# About this exercise
The listing is to be printed in full, exactly as given.

# Given data
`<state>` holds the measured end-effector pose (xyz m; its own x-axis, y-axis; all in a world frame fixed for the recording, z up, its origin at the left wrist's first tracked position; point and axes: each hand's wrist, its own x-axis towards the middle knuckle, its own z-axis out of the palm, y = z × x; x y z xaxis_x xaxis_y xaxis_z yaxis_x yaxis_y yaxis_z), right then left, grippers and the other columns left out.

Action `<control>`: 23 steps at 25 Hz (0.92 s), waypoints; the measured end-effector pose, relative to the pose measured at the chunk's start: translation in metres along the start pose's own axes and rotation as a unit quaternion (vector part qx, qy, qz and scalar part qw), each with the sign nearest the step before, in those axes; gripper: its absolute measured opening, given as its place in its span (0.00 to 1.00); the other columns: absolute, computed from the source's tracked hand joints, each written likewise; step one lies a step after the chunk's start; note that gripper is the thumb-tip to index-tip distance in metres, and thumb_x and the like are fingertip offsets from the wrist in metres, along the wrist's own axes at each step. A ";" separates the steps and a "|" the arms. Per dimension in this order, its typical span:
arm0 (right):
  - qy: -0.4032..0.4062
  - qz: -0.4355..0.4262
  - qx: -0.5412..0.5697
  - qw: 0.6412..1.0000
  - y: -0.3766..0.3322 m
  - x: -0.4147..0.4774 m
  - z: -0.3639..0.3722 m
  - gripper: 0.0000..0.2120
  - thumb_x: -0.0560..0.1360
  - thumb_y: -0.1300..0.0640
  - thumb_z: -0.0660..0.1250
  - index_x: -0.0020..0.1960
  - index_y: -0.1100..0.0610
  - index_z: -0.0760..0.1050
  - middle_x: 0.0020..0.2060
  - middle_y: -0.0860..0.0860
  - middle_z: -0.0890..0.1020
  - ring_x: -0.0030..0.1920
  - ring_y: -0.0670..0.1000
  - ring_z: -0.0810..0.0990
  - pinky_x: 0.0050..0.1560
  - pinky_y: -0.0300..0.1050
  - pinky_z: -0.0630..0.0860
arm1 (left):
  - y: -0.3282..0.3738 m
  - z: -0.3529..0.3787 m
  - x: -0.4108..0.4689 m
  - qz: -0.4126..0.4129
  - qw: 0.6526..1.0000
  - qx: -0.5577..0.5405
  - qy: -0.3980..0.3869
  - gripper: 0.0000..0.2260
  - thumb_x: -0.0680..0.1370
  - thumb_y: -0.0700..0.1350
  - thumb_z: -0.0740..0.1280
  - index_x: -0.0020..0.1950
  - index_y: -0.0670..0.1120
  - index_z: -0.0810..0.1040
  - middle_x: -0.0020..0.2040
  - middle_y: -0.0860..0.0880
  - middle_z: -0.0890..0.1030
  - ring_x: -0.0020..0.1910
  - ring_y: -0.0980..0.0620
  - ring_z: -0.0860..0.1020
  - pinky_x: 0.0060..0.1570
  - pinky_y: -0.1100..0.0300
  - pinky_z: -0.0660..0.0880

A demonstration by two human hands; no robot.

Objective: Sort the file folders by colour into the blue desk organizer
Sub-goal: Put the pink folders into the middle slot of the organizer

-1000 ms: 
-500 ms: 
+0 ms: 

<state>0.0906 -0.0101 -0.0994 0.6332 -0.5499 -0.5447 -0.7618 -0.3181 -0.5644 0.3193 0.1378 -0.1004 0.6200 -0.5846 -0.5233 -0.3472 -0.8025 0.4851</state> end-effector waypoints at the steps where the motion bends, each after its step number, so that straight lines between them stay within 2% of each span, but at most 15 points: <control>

# Result of the exercise
`<state>` holds the measured end-effector pose (xyz m; its own x-axis, y-axis; all in a world frame fixed for the recording, z up, its origin at the left wrist's first tracked position; point and axes: each hand's wrist, its own x-axis towards the middle knuckle, its own z-axis out of the palm, y = z × x; x y z xaxis_x xaxis_y xaxis_z yaxis_x yaxis_y yaxis_z), right then left, grippers and the other columns left out.

Action `<control>`: 23 steps at 25 Hz (0.92 s), waypoints; the measured end-effector pose, relative to the pose measured at the chunk's start: translation in metres along the start pose's own axes and rotation as a unit quaternion (vector part qx, qy, qz and scalar part qw), each with the sign nearest the step before, in those axes; gripper: its absolute measured opening, given as its place in its span (0.00 to 1.00); the other columns: absolute, computed from the source's tracked hand joints, each written likewise; step one lies a step after the chunk's start; note that gripper is the thumb-tip to index-tip distance in metres, and thumb_x and the like are fingertip offsets from the wrist in metres, along the wrist's own axes at each step. A ";" separates the steps and a "|" the arms. Per dimension in this order, its typical span:
arm0 (right):
  - qy: -0.4032..0.4062
  - qz: -0.4355..0.4262
  - qx: -0.5412..0.5697
  - qw: 0.6412..1.0000
  - y: -0.3766..0.3322 m
  - x: -0.4147..0.4774 m
  - z: -0.3639..0.3722 m
  - gripper: 0.0000..0.2120
  - thumb_x: -0.0560..0.1360
  - thumb_y: -0.1300..0.0640
  - thumb_z: -0.0660..0.1250
  - index_x: -0.0020..0.1960
  - index_y: -0.1100..0.0610
  - index_z: -0.0760..0.1050
  - middle_x: 0.0020..0.2060
  - middle_y: -0.0860..0.0860
  - middle_z: -0.0890..0.1020
  - ring_x: -0.0030..0.1920
  - ring_y: -0.0670..0.1000
  - ring_z: -0.0810..0.0990
  - pinky_x: 0.0050..0.1560
  - pinky_y: -0.0300..0.1050
  - pinky_z: -0.0630..0.0860
arm1 (left):
  - y: -0.3282..0.3738 m
  - z: -0.3529..0.3787 m
  - x: -0.4108..0.4689 m
  - qz: -0.4126..0.4129
  - qw: 0.6526..1.0000
  - qx: -0.5577..0.5405
  - qy: -0.3980..0.3869
  - gripper: 0.0000..0.2260
  - thumb_x: -0.0680..0.1370
  - thumb_y: -0.0700..0.1350
  - thumb_z: -0.0740..0.1280
  - index_x: -0.0020..0.1950
  - index_y: -0.0670..0.1120
  - index_z: -0.0810..0.1040
  - middle_x: -0.0020..0.2040
  - middle_y: -0.0860..0.0880
  - middle_z: -0.0890..0.1030
  - ring_x: -0.0020..0.1910
  - ring_y: -0.0980..0.0620
  - ring_z: -0.0860..0.1020
  - pinky_x: 0.0060..0.1570
  - pinky_y: -0.1100..0.0300
  - pinky_z: -0.0660..0.0880

A demonstration by two human hands; no robot.

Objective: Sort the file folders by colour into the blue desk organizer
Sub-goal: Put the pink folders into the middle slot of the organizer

-1000 ms: 
-500 ms: 
+0 ms: 

<state>0.0906 -0.0101 -0.0994 0.6332 -0.5499 -0.5447 -0.7618 -0.3181 -0.5644 0.3193 0.1378 -0.1004 0.6200 -0.5846 -0.5233 -0.3472 -0.8025 0.4851</state> end-effector waypoints at the steps where the motion bends, each after its step number, so that straight lines between them stay within 2% of each span, but at most 15 points: <control>

The answer has nothing more to it.